Problem details: Transcribe word for word the lines below from the line with "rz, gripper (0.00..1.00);" through the line with "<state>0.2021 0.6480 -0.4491", ends included.

+ + + +

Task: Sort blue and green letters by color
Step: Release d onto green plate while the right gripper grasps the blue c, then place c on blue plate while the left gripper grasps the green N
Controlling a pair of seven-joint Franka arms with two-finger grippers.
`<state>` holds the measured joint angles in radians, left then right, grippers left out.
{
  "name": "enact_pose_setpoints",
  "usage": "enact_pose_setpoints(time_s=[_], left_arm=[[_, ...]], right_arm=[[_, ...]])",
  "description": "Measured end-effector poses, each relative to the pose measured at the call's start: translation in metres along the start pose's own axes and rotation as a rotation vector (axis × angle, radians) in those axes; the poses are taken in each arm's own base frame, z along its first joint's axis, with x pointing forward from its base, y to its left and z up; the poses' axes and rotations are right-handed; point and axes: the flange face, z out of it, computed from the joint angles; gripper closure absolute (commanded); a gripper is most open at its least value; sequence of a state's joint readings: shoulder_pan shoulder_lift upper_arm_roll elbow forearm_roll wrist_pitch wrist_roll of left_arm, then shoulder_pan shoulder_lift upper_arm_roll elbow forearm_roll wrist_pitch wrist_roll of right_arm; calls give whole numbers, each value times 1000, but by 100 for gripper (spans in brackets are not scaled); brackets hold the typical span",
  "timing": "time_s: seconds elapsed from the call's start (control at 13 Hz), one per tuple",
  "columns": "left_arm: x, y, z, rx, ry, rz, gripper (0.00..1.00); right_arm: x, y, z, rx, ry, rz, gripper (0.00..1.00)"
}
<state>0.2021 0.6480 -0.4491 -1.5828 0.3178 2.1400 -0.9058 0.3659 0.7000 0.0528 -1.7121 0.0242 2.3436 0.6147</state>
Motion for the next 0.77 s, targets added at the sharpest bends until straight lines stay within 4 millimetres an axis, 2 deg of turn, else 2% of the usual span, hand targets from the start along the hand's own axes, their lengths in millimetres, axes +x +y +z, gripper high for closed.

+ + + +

Exercise response:
  "columns": "left_arm: x, y, z, rx, ry, rz, gripper (0.00..1.00); right_arm: x, y, z, rx, ry, rz, gripper (0.00..1.00)"
}
<state>0.2021 0.6480 -0.4491 -1.5828 0.3178 2.1400 -0.9058 0.3659 0.7000 0.0528 -1.7121 0.0242 2.3436 0.6147</state>

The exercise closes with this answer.